* [Your task]
Give again, word for word, each line below starting at the one that contains "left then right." and ending at the one that contains "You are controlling".

───── Data

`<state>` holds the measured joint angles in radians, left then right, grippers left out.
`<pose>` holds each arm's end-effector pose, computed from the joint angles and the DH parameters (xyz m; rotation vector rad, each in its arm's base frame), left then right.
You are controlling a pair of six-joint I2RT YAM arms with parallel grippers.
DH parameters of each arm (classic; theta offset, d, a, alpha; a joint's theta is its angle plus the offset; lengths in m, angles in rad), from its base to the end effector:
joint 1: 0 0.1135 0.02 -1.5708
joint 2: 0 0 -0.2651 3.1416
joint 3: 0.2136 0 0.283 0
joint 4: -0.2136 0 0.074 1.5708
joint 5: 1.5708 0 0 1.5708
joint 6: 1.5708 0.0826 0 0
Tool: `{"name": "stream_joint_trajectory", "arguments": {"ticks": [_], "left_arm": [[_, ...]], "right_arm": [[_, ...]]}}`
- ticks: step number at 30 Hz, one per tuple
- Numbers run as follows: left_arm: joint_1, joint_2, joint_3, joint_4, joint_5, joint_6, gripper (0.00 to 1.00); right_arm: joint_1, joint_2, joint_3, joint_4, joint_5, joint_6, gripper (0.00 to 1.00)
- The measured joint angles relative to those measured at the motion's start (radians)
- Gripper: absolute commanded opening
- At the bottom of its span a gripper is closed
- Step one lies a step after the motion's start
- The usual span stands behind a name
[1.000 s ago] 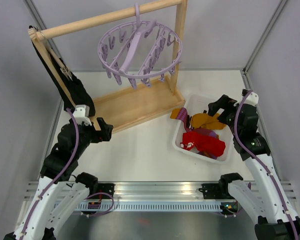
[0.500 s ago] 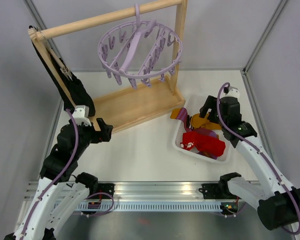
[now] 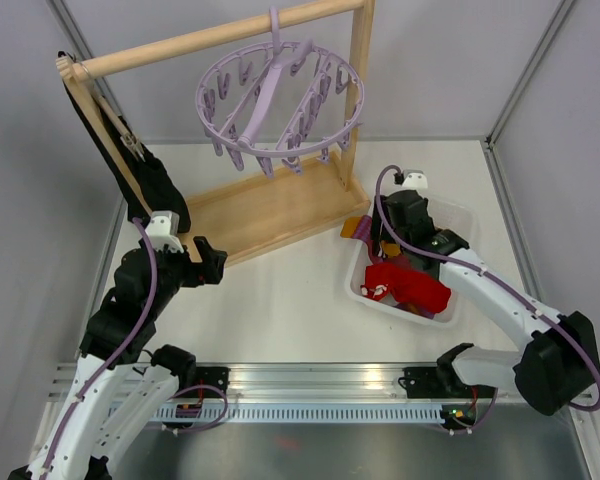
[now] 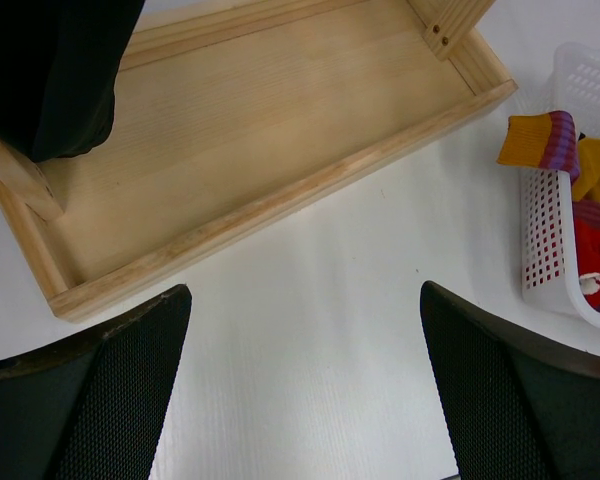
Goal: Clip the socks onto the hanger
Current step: Pick up the sock from the bin.
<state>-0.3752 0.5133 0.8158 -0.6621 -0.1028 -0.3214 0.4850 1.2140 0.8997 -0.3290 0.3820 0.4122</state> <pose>0.1719 -0.0586 0.3284 -0.0169 1.9457 -0.3655 0.3059 0.1264 0.2431 0.1297 2.1586 0.0919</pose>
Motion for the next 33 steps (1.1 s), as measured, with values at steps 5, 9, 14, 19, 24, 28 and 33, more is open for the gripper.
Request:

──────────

* [Answer for the task]
`<pose>` holds each arm's end-effector pose, computed from the joint angles and the DH parameters (xyz m; rotation vector rad, each in its arm's base frame), left then right.
You are controlling a pair of six-joint I2RT YAM arms with parallel grippers.

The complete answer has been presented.